◆ The data ◆
★ ★ ★

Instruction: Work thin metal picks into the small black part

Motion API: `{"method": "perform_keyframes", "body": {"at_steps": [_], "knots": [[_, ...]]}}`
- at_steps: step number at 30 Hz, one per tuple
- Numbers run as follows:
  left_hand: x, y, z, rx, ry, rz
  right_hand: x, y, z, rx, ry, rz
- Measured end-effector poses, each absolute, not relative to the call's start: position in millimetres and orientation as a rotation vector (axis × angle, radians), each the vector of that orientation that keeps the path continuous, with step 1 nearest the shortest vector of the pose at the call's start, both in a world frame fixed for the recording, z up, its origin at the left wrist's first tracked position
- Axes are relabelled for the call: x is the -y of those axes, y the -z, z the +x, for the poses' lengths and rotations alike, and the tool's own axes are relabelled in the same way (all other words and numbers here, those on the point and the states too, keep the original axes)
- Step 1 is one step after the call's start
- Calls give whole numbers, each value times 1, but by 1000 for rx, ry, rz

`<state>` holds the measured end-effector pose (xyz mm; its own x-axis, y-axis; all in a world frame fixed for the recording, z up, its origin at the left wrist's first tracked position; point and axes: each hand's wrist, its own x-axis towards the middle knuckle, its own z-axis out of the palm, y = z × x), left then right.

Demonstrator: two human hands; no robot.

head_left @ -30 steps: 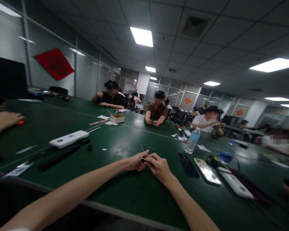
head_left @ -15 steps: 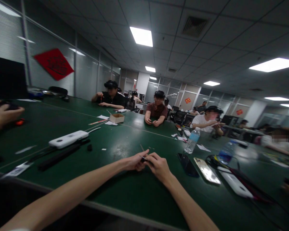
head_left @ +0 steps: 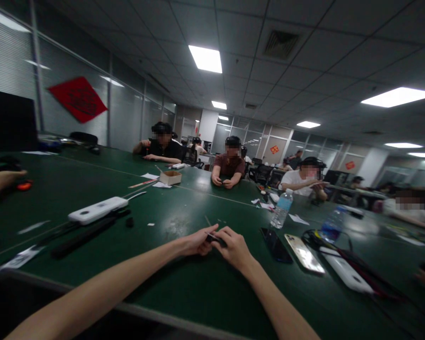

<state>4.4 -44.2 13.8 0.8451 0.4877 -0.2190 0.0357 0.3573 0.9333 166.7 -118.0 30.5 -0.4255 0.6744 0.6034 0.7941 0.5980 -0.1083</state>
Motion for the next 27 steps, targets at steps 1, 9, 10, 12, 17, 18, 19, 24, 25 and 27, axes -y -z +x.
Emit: {"method": "perform_keyframes", "body": {"at_steps": [1,9,10,12,17,18,19,24,25,27], "knots": [[44,-13,4,-496,-315,1179,119,-31,167,2221,251,-1153],[41,-10,2,-455,-300,1192,120,-30,168,2217,243,-1140],[40,-10,2,-450,-301,1194,119,-29,168,2213,244,-1140],[40,-9,2,-453,-303,1199,118,-28,168,2203,246,-1143],[40,-9,5,-496,-302,1198,117,-26,168,2175,259,-1140],[40,-10,5,-503,-303,1195,116,-26,168,2169,262,-1141],[40,-10,5,-505,-302,1192,116,-25,168,2164,264,-1145],[39,-9,5,-462,-288,1183,113,-24,170,2140,256,-1182],[39,-8,5,-460,-287,1182,113,-25,171,2139,251,-1188],[38,-7,5,-467,-285,1181,112,-25,171,2139,243,-1194]]}}
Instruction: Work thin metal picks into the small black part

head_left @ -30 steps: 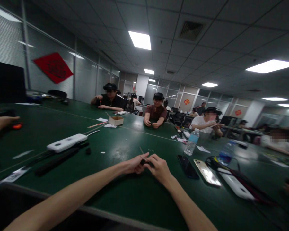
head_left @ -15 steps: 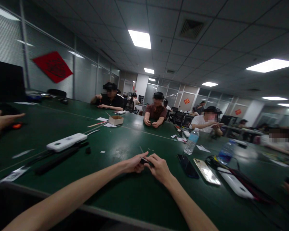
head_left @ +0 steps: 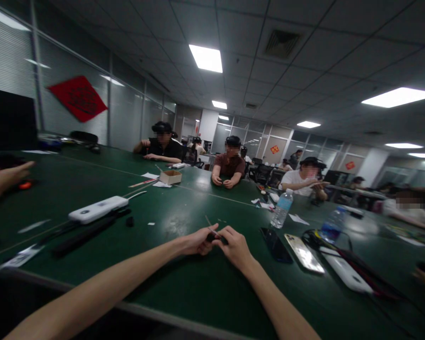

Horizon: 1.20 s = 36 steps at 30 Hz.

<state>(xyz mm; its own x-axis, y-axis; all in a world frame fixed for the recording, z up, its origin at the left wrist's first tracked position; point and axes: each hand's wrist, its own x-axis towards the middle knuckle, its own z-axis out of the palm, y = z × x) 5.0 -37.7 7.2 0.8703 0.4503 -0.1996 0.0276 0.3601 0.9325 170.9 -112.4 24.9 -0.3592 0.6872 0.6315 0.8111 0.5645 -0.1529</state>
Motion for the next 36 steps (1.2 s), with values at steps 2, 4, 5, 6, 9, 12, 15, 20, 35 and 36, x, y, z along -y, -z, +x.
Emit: {"method": "perform_keyframes", "body": {"at_steps": [2,4,5,6,9,12,15,20,35,36], "knots": [[37,-6,5,-480,-282,1182,113,-25,171,2139,235,-1193],[36,-6,6,-490,-280,1185,113,-26,170,2135,229,-1190],[36,-6,6,-493,-282,1186,114,-26,170,2133,225,-1189],[36,-6,5,-496,-285,1186,114,-26,170,2130,220,-1188],[37,-7,5,-501,-297,1187,114,-26,170,2117,206,-1186],[39,-9,4,-483,-308,1202,112,-24,170,2094,197,-1181],[42,-12,4,-463,-317,1227,111,-23,171,2068,196,-1174],[46,-17,5,-522,-319,1246,111,-23,171,2039,212,-1151],[50,-22,3,-551,-320,1227,109,-22,171,2021,200,-1150],[50,-23,3,-568,-320,1228,109,-22,172,2018,206,-1148]]}}
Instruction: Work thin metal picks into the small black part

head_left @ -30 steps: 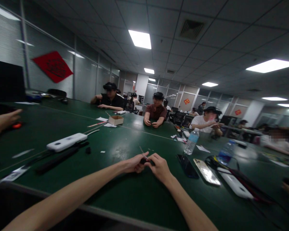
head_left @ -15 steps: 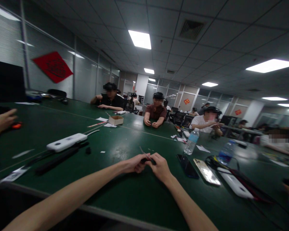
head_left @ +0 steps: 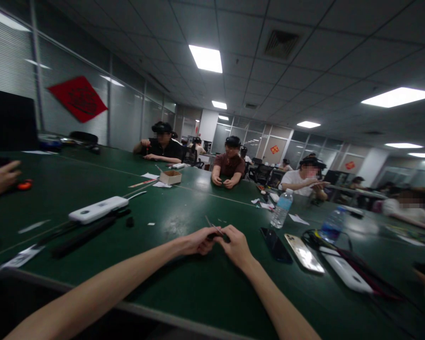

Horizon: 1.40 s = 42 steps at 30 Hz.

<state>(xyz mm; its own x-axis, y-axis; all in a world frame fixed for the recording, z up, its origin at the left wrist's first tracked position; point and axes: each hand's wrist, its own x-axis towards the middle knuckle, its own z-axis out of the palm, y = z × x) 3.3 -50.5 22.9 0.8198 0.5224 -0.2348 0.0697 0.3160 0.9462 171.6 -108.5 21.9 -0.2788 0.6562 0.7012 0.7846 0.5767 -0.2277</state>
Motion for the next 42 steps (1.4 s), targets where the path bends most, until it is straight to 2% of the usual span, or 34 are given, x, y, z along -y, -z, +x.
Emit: {"method": "perform_keyframes", "body": {"at_steps": [42], "knots": [[41,-10,5,-536,-334,1247,110,-23,173,2026,212,-1172]]}}
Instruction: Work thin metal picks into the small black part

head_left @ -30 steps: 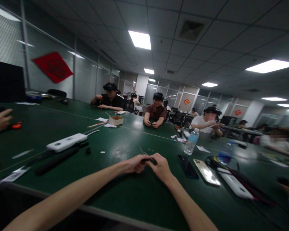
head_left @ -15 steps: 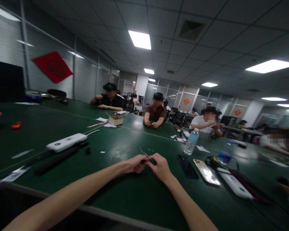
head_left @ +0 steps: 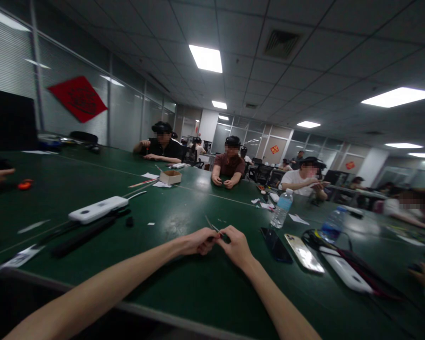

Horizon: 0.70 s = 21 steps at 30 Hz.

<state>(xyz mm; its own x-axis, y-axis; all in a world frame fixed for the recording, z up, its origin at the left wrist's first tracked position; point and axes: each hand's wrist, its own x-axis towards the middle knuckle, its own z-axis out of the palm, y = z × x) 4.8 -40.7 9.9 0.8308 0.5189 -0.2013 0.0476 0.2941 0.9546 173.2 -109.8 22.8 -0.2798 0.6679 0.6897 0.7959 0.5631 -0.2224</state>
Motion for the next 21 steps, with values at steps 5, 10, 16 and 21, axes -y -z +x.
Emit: {"method": "perform_keyframes", "body": {"at_steps": [5,10,16,21], "knots": [[40,-9,4,-504,-347,1260,109,-22,174,2031,210,-1179],[38,-7,4,-478,-331,1277,107,-20,174,2028,205,-1182],[38,-7,4,-480,-337,1262,108,-21,174,2032,195,-1181],[40,-7,5,-505,-350,1253,109,-22,173,2021,207,-1181]]}}
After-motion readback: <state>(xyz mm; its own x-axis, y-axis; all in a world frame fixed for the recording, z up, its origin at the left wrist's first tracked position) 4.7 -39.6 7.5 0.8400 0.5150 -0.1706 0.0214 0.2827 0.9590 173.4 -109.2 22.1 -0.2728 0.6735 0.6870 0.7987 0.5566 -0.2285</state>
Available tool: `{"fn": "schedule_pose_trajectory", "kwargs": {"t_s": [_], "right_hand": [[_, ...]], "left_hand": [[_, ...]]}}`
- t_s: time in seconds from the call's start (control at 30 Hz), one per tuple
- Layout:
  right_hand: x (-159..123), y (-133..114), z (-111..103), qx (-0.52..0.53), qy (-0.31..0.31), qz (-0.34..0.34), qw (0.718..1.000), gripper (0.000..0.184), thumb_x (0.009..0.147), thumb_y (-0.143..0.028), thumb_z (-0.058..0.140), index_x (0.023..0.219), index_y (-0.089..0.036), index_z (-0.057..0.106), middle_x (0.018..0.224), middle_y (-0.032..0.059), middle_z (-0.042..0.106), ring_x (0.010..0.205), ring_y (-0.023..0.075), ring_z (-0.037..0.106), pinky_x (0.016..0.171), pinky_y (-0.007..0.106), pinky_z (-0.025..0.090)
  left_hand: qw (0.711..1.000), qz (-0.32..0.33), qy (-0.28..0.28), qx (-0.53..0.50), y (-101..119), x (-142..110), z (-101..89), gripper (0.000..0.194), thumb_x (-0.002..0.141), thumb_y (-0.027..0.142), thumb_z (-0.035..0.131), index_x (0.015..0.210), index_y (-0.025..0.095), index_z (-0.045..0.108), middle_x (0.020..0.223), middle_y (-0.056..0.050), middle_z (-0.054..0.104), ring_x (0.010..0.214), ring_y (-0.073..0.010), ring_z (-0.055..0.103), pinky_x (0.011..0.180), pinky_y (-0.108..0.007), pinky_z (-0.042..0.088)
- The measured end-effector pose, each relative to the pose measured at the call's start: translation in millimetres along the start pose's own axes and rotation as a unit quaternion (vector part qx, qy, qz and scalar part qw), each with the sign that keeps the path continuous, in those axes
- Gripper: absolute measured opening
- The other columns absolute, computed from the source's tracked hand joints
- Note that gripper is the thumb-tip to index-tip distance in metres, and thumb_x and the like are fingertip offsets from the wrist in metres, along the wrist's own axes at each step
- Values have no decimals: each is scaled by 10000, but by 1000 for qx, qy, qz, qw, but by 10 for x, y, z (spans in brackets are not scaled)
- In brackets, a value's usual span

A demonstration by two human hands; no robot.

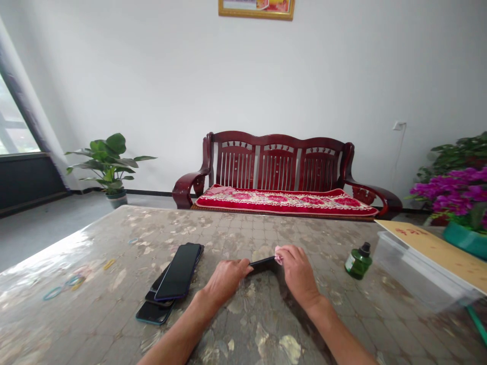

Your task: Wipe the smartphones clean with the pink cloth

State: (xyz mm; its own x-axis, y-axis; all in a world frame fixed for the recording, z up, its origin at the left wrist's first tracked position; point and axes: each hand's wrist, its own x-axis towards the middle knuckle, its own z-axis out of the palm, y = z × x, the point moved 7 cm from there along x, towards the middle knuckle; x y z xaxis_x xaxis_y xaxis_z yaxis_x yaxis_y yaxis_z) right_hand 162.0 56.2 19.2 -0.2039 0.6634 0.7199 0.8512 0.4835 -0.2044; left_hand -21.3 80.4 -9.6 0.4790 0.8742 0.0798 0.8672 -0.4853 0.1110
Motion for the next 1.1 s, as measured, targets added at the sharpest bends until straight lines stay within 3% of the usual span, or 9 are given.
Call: {"fn": "schedule_pose_trajectory", "kwargs": {"t_s": [0.1, 0.27, 0.37, 0.5, 0.63, 0.77, 0.93, 1.1], "right_hand": [[6, 126, -28, 0, 15, 20, 1000, 178, 942, -123, 503, 970, -217, 650, 969, 62, 651, 903, 238, 551, 803, 364, 449], [21, 111, 19, 49, -3, 28, 998, 175, 933, -176, 514, 951, -244, 673, 992, 56, 667, 920, 240, 555, 829, 369, 442], [5, 320, 64, 150, 9, 118, 982, 178, 906, -232, 516, 910, -252, 693, 999, 55, 684, 966, 253, 570, 870, 383, 436], [-82, 667, 212, 277, 22, 246, 929, 214, 866, -353, 507, 838, -237, 685, 888, 55, 707, 870, 248, 624, 813, 371, 464], [-112, 755, 333, 328, 20, 272, 904, 306, 856, -470, 500, 816, -215, 663, 788, 53, 709, 776, 231, 647, 726, 332, 492], [-114, 756, 389, 364, 24, 292, 884, 354, 821, -532, 539, 787, -202, 661, 753, 53, 704, 737, 223, 643, 705, 322, 496], [-126, 737, 429, 387, 21, 308, 869, 381, 794, -564, 576, 776, -194, 666, 736, 49, 697, 709, 216, 630, 701, 320, 483], [-123, 691, 413, 402, 33, 315, 859, 378, 783, -558, 598, 781, -189, 678, 748, 54, 702, 721, 222, 632, 704, 323, 481]], "left_hand": [[1000, 3, 11, -2, -15, 14, -36, 254, 1022, 313, 421, 970, 198, 641, 866, -78, 732, 833, -224, 714, 672, -245, 450], [1000, 23, 21, -6, -8, 27, -141, 189, 1009, 286, 453, 968, 215, 624, 906, -52, 721, 855, -204, 699, 656, -230, 405], [999, 37, 19, -1, 18, 47, -211, 156, 1001, 246, 458, 984, 223, 612, 935, -37, 712, 884, -193, 690, 666, -224, 398], [998, 56, 7, 28, 68, 92, -274, 163, 972, 150, 457, 1009, 216, 602, 958, -39, 703, 898, -194, 684, 690, -232, 419], [997, 62, 1, 54, 115, 176, -289, 189, 942, 96, 457, 1022, 184, 604, 961, -69, 704, 914, -219, 685, 737, -265, 458], [995, 68, -4, 73, 215, 321, -246, 161, 963, 169, 474, 1000, 165, 631, 954, -103, 710, 924, -243, 689, 785, -308, 490], [994, 72, -3, 76, 393, 501, -182, 146, 947, 205, 524, 979, 157, 658, 949, -127, 718, 933, -254, 689, 819, -328, 495], [996, 64, 6, 65, 498, 509, -267, 137, 931, 196, 537, 943, 172, 671, 948, -106, 718, 955, -251, 671, 829, -323, 481]]}}
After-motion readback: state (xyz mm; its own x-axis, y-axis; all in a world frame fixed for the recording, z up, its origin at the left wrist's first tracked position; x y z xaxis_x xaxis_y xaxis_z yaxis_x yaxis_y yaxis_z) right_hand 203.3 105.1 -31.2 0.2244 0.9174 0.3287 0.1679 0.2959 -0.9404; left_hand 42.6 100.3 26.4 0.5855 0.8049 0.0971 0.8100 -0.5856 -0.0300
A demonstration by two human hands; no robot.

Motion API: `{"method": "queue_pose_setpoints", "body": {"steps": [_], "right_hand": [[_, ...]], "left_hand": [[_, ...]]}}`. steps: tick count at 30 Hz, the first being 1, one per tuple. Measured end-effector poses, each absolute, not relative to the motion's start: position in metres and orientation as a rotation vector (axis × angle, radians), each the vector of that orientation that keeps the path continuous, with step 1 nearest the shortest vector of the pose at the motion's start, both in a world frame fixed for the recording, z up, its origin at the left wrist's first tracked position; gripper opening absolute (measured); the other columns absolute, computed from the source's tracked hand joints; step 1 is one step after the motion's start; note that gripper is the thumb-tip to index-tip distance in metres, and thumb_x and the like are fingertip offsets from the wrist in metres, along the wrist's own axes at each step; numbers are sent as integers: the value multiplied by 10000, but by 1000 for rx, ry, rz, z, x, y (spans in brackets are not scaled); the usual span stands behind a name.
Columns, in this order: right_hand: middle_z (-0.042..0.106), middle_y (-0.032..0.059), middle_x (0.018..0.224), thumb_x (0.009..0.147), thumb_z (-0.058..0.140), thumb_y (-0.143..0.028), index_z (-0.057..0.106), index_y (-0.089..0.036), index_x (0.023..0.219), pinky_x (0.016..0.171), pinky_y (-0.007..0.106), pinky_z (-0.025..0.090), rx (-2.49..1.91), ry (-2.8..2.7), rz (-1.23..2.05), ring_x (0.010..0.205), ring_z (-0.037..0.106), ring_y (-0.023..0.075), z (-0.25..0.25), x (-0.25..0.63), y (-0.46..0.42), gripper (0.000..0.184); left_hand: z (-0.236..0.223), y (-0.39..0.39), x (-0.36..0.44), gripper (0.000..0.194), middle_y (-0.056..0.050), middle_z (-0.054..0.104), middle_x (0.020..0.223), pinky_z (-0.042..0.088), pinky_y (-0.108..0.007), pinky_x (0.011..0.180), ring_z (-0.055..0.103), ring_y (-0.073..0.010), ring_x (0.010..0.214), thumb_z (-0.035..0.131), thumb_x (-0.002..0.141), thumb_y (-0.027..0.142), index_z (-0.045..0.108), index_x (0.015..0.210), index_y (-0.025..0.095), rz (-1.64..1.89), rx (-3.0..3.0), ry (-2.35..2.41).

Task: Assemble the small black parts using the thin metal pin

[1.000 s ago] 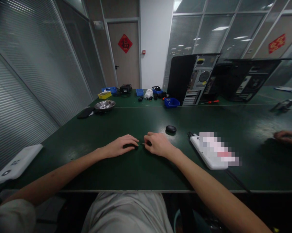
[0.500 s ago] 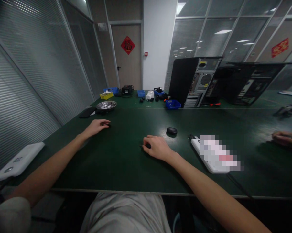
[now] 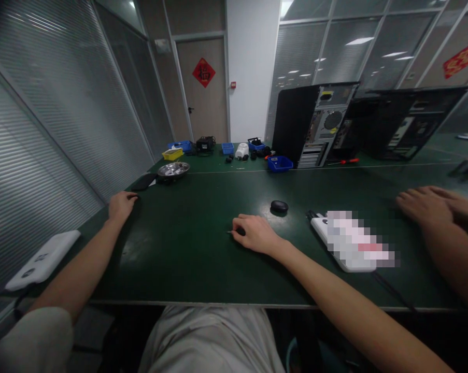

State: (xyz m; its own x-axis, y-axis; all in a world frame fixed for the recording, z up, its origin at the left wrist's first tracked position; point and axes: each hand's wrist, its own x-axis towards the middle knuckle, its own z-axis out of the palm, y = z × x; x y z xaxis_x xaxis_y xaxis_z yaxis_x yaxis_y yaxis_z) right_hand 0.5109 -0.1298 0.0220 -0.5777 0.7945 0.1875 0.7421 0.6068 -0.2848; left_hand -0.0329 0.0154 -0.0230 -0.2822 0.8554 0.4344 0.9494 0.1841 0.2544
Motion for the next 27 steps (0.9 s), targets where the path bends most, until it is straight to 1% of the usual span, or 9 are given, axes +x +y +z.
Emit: {"method": "queue_pose_setpoints", "body": {"steps": [4, 9, 14, 17, 20, 22, 24, 27], "right_hand": [[671, 21, 945, 957, 622, -314, 679, -215, 940, 702, 275, 343, -1221, -2548, 261, 788, 583, 152, 21, 511, -129, 116], [677, 23, 966, 962, 612, -312, 681, -214, 947, 697, 274, 338, -1231, -2551, 256, 783, 579, 150, 21, 510, -128, 121], [681, 31, 973, 966, 614, -315, 679, -213, 945, 694, 278, 339, -1246, -2556, 259, 784, 581, 154, 23, 510, -130, 123], [680, 32, 973, 968, 615, -319, 676, -215, 943, 697, 279, 342, -1249, -2552, 252, 784, 582, 156, 24, 509, -131, 123], [680, 33, 978, 965, 621, -314, 673, -215, 939, 702, 279, 348, -1246, -2557, 263, 786, 585, 155, 25, 509, -131, 115], [678, 32, 971, 966, 619, -312, 672, -214, 934, 705, 279, 351, -1242, -2557, 269, 786, 586, 155, 25, 509, -131, 116], [676, 31, 964, 970, 612, -313, 672, -213, 935, 705, 278, 353, -1236, -2556, 275, 782, 585, 154, 25, 509, -131, 122], [676, 30, 957, 970, 611, -316, 672, -212, 939, 703, 278, 351, -1230, -2558, 272, 777, 583, 154, 24, 509, -130, 125]], "left_hand": [[-24, 16, -34, 310, -146, 720, 1207, 464, -380, 1054, 650, -306, 1158, 583, 946, 241, 772, 1166, 131, -695, -1790, -2184], [-21, 14, -30, 312, -148, 705, 1246, 437, -358, 1078, 630, -292, 1182, 560, 962, 223, 750, 1183, 113, -693, -1778, -2224], [-17, 12, -26, 319, -146, 707, 1238, 434, -349, 1074, 628, -286, 1172, 527, 963, 200, 749, 1174, 111, -688, -1788, -2239], [-17, 10, -23, 341, -156, 701, 1243, 445, -379, 1060, 627, -303, 1154, 513, 964, 215, 750, 1188, 112, -663, -1777, -2229], [-15, 9, -17, 370, -183, 685, 1246, 474, -417, 1009, 617, -339, 1142, 508, 950, 217, 751, 1212, 119, -578, -1759, -2235], [-13, 10, -14, 379, -200, 673, 1247, 489, -424, 974, 612, -354, 1136, 497, 944, 222, 757, 1201, 119, -499, -1748, -2243], [-12, 11, -12, 380, -208, 667, 1245, 498, -420, 955, 615, -354, 1123, 489, 940, 229, 765, 1175, 114, -449, -1735, -2250], [-12, 12, -13, 381, -213, 680, 1232, 505, -418, 951, 626, -353, 1116, 497, 932, 231, 769, 1165, 104, -465, -1718, -2251]]}}
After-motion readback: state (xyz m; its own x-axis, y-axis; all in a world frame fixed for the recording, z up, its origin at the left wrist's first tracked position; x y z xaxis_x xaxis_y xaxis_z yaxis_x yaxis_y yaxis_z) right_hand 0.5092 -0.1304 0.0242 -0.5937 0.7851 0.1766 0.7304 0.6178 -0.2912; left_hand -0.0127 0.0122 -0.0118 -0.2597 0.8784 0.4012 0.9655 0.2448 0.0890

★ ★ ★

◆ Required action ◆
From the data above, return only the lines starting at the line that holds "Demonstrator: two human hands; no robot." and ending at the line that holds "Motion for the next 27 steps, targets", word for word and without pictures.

◆ Answer space ◆
Demonstrator: two human hands; no robot.

head_left @ -30 steps: 
head_left @ -15 steps: 
head_left @ +0 steps: 

<state>4.4 -44.2 13.8 0.8451 0.4877 -0.2190 0.0357 0.3573 0.9333 166.7 -118.0 30.5 -0.4255 0.6744 0.6034 0.7941 0.5980 -0.1083</state>
Motion for the next 27 steps, targets at steps 1, 9, 10, 12, 17, 18, 19, 24, 25 and 27, axes -y -z +x.

Nothing else is needed to complete the exercise.